= WHAT IS NEEDED =
Below are the records. Retype exactly the lines between the lines holding "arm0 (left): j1" and "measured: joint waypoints", inclusive.

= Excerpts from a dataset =

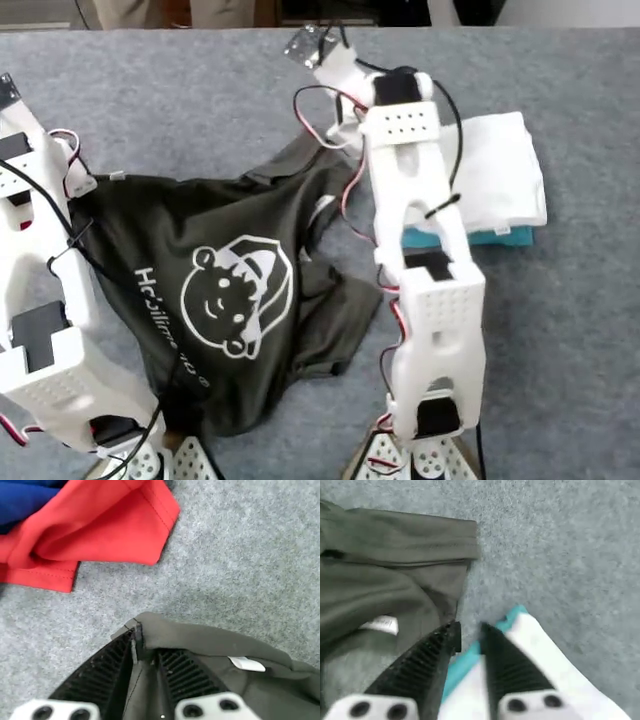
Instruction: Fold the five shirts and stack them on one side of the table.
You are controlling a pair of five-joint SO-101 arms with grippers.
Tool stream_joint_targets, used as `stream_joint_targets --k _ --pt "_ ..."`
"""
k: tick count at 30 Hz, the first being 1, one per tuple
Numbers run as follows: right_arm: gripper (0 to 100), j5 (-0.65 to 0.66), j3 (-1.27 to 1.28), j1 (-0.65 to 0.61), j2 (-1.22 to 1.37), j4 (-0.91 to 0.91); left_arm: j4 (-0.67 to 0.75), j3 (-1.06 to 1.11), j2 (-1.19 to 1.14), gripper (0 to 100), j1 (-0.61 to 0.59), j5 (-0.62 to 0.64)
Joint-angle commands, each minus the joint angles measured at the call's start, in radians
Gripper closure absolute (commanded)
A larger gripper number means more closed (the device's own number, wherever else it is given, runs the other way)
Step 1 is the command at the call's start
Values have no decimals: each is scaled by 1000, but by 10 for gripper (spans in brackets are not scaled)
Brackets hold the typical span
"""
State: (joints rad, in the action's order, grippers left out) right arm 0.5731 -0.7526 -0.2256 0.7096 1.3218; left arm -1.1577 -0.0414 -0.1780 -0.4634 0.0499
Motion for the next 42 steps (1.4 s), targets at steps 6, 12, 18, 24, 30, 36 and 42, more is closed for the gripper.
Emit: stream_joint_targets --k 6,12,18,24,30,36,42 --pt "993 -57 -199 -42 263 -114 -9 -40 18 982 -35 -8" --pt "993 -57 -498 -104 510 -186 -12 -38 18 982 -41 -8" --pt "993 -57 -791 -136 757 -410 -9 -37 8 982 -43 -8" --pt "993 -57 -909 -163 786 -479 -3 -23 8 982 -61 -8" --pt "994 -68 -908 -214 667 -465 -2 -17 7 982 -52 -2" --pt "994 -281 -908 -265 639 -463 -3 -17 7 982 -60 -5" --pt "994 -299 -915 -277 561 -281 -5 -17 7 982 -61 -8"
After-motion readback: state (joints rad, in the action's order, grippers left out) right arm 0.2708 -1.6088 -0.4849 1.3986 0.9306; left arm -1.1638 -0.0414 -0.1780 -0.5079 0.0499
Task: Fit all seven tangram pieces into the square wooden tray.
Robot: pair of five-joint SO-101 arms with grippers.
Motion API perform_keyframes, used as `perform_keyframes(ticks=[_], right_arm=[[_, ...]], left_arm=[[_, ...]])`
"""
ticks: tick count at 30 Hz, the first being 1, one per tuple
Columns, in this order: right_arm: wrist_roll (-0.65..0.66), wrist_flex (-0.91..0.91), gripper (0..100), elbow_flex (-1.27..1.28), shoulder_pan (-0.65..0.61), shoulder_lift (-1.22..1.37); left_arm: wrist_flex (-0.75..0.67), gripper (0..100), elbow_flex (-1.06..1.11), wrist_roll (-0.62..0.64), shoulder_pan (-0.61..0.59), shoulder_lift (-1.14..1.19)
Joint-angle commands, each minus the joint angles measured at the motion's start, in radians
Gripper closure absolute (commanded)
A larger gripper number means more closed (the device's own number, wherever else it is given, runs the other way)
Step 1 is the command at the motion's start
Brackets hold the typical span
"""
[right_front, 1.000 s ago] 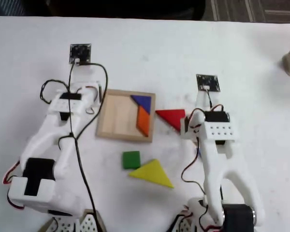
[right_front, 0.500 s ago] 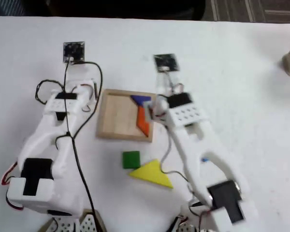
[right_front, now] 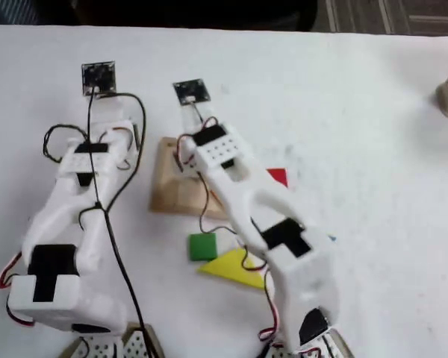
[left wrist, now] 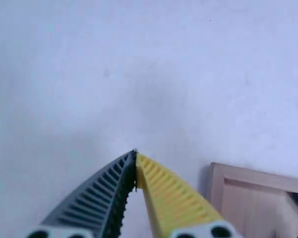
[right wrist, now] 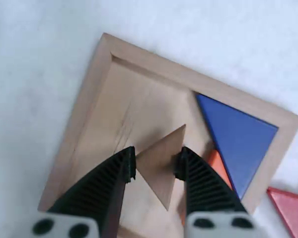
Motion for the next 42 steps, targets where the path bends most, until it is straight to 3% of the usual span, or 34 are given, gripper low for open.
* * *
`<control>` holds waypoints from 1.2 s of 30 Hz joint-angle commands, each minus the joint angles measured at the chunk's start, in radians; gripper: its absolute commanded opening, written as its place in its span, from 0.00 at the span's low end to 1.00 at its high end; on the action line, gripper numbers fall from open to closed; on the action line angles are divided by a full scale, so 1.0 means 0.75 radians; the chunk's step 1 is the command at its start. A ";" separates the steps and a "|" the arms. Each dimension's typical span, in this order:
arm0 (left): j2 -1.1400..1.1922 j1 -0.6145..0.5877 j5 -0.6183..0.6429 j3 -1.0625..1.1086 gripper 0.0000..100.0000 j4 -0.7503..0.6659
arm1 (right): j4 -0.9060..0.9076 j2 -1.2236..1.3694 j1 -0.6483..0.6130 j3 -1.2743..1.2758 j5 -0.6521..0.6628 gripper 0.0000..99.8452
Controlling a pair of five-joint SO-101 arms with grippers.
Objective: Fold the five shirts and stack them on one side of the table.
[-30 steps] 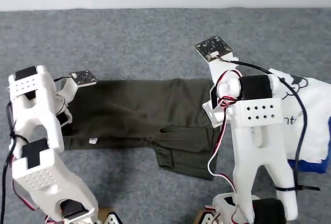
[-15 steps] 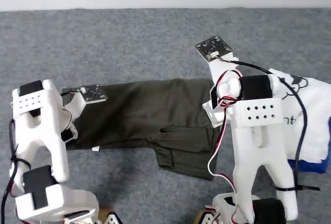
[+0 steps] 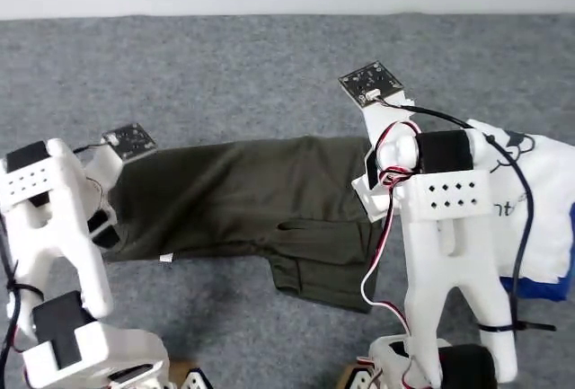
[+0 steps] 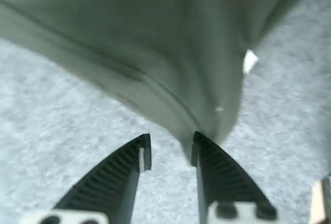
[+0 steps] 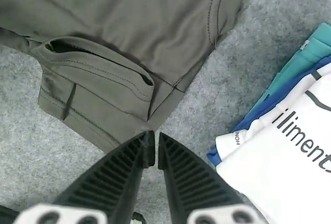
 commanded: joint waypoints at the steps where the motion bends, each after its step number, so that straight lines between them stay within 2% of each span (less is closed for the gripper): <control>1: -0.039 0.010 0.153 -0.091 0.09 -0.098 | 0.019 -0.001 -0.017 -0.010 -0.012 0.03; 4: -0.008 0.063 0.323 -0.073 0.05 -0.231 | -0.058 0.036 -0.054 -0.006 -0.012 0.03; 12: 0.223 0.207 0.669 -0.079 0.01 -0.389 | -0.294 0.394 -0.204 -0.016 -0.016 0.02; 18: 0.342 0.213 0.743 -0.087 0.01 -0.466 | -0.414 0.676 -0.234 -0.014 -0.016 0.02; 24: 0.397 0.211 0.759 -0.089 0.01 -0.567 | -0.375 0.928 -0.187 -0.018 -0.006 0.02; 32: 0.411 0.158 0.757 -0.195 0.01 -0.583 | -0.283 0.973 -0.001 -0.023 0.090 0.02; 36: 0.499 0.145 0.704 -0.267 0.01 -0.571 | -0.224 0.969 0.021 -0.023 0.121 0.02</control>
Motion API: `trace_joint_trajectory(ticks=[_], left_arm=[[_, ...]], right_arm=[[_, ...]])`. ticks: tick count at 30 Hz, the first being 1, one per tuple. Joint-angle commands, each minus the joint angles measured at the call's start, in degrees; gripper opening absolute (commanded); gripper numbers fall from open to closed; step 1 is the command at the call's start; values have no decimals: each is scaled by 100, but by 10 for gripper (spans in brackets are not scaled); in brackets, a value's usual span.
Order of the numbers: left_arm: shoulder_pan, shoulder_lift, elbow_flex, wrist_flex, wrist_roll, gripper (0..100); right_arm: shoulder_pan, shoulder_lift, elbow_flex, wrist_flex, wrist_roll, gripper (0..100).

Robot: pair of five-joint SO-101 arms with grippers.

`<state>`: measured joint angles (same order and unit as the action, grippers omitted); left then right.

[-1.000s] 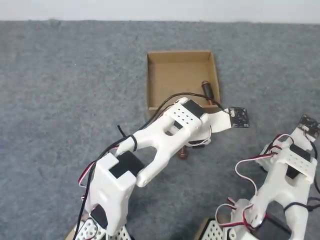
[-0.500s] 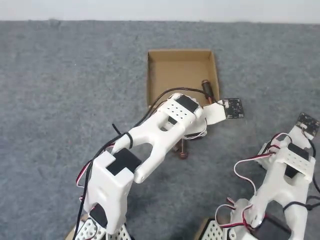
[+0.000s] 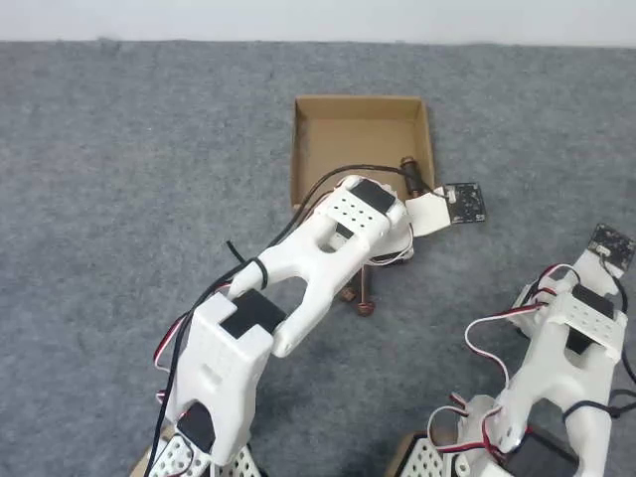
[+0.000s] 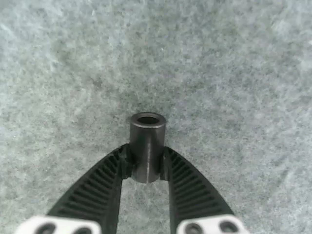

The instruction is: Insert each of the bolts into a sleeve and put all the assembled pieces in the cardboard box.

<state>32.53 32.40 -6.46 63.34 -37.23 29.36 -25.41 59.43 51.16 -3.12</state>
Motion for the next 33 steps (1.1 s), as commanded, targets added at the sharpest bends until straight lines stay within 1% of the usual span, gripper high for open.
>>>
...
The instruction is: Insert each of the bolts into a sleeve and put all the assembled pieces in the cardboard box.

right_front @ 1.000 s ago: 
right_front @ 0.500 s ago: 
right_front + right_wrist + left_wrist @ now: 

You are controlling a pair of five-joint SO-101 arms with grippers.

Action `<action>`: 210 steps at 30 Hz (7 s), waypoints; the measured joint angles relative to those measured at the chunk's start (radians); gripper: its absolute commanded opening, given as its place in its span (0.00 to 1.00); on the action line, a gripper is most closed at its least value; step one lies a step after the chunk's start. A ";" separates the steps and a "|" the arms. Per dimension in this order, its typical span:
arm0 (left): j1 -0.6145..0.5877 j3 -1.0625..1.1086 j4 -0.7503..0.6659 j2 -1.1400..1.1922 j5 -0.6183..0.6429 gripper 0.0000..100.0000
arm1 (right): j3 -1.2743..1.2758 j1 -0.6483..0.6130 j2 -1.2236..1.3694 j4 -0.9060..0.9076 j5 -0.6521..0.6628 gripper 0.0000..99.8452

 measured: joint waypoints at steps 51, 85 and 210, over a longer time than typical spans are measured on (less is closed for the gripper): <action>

= REPLY =
arm0 (left): j1 -0.6145..0.5877 j3 -1.0625..1.1086 j4 -0.7503..0.6659 j2 -1.1400..1.1922 j5 -0.6183..0.6429 gripper 0.0000..100.0000
arm1 (right): j3 -1.2743..1.2758 j1 -0.6483..0.6130 j2 -1.2236..1.3694 j4 -0.9060..0.9076 j5 -0.6521..0.6628 gripper 0.0000..99.8452

 measured: joint waypoints at steps 51, 85 and 210, over a longer time than typical spans are measured on (less is closed for the gripper): <action>

The output is now finished.